Designing new system

Hey all, first time here!

Let me start by saying that although I have plenty of experience with virtualization and Windows Servers, I have zero experience with Linux, TrueNAS and ZFS, so… bear with me, but turn me in right direction if you should.

I need to design a backup solution for my company and the plan is to work around Proxmox + TrueNAS, as I’ve ditched vmware thanks to Broadcomm, but that’s another story.

So even though this is work project, and I’d like to purchase complete system, I do have some room for DIYing some of the pieces for better performance and reliability, as I will be the one supporting the system.

The concept is like this: I have two Windows File Servers, one is about 20TB and 10 TB the other, I need to backup them and then replicate to another system offsite, the offsite system will probably be a twin of the primary one.

The current plan is to robocopy / sync the file structure from the File Server to the TN (a pull would be better) daily, that means comparing millions of files every day to check for changes, and copy just a few, snapshot them, and transfer them offsite via WAN. The daily change is about 20-30 GBs, but that’s after checking 7,5 million files. This also means that only “one” user will be accessing the server, as the Production File Server will still be another one.

Now, I’d like you to give me some ideas hardware-wise, from what I’ve found after hours of reading the forums, some metadata index would be interesting, as the transfers are just small office-like files.

The base hardware looks like this (nothing purchased yet)

  • A Dell R740xd with a HBA330

  • 128 GBs RAM (at least), can I go with less?, do I need more?

  • 2 sata ssd drives for proxmox boot mirrored

  • 10 x 8 TB WD Red Pro drives in RAIDZ2, looking at 60-80TB available capacity.

And for the caching part… I’m open to suggestions. What vdevs do you think will benefit me the most? Metadata?, L2ARC? What configuration would you suggest?

I was thinking of 2 mirrored SATA SSDs for Metadata and 2 mirrored NVMEs for L2ARC, but that could be the other way around as well. What’s the speed and endurance requirements for these?

Connection to the main servers is 10Gbit SFP+, I could go 25Gbit, but I very much doubt it would be beneficial for the millions of files to be moved since SMB protocol takes so much overhead.

Server will be connected to UPS.

TL;DR: I need help designing a backup system for a couple of big file servers, around 30TBs (millions of files), would appreciate some insight about what vdevs and drives would give me the best configuration.

Phew, that was a long introduction.
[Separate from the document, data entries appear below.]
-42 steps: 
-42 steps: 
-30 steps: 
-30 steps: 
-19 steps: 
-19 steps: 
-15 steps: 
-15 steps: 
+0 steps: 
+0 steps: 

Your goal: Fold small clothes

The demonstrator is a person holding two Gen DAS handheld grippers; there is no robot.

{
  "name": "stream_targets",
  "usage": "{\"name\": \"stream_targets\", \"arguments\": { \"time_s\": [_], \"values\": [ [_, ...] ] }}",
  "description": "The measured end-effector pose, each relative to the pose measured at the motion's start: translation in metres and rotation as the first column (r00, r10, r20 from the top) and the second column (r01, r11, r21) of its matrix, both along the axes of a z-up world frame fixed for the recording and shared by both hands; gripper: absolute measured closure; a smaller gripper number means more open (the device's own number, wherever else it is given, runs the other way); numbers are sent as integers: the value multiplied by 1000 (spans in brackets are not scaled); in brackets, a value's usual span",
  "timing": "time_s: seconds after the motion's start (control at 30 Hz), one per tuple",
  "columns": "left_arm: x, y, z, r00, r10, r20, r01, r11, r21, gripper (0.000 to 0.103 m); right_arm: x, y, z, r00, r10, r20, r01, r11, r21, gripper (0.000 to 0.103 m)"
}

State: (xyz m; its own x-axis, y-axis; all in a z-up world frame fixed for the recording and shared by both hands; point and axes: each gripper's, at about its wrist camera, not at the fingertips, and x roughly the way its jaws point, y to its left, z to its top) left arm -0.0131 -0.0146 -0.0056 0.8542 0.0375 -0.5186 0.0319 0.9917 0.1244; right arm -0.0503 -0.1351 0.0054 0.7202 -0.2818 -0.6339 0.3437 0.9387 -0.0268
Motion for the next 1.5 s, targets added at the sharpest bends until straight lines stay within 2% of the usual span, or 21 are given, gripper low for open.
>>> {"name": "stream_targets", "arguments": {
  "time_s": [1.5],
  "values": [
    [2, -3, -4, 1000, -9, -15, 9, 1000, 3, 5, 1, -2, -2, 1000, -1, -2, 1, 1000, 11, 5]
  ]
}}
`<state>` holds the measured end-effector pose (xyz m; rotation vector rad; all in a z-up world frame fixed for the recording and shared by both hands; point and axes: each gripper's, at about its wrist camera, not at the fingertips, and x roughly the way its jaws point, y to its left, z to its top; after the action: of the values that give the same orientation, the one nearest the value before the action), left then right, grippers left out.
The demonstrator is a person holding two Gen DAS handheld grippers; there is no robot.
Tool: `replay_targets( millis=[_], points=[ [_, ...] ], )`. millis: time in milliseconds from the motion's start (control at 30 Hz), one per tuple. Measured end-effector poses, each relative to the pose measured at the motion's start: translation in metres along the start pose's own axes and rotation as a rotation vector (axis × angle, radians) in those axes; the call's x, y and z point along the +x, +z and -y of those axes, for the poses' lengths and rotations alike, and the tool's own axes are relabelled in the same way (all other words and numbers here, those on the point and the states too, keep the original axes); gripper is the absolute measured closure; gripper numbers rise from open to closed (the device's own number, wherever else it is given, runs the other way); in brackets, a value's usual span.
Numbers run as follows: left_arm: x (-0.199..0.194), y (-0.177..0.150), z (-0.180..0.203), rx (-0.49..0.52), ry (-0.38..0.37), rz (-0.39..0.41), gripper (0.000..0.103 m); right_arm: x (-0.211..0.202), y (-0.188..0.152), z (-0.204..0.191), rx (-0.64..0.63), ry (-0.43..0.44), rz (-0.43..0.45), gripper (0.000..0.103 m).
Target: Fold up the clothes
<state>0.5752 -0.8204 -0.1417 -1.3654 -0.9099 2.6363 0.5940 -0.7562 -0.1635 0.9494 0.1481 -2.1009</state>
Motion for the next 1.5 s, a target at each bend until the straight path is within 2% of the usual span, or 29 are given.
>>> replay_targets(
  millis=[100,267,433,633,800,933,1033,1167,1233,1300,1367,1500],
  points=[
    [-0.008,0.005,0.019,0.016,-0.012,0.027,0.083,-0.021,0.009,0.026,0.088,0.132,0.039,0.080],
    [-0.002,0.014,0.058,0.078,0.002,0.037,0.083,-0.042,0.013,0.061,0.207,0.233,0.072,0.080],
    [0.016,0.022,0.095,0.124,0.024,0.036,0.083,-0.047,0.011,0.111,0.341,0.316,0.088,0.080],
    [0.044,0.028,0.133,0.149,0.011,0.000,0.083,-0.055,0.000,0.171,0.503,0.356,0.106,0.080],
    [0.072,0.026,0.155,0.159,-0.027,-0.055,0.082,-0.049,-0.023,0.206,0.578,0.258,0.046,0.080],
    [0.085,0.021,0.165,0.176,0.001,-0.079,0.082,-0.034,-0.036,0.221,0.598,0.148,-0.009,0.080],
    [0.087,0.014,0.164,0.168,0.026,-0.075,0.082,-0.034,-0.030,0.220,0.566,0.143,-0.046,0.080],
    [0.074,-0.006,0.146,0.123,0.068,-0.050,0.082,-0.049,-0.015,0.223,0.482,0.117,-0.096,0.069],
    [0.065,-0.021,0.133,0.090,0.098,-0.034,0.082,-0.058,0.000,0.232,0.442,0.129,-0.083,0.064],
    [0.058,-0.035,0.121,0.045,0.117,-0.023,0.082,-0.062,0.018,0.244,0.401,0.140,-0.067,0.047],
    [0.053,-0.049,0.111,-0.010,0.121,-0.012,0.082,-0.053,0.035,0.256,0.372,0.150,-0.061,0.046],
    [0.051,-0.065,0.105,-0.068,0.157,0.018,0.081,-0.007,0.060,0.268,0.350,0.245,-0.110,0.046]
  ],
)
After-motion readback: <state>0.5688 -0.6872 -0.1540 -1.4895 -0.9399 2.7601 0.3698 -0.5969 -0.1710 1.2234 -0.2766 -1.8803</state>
Thank you!

1 Like

Hi and welcome.

Perhaps a silly question but why are we keeping the production filestore on Windows and not moving it over to TN? That would mean we could lose the robocopy element and just use snapshot and replication for the offsite backup?

2 Likes

Once you have a sVDEV holding the metadata, the marginal benefit of a L2ARC on a remote server receiving data is likely close to zero. Instead of two and two SSDs for sVDEV and L2ARC, go for a more redundant sVDEV config like a 3-way mirror. If you lose an sVDEV, you lose the entire pool.

Also see the sVDEV planning resource to ensure your sVDEV is actually big enough to hold all the metadata AND the small files. Do not underestimate the benefit of small files being stored on SSDs instead of HDDs. Also, do not overlook the impact of recordsize on dataset performance.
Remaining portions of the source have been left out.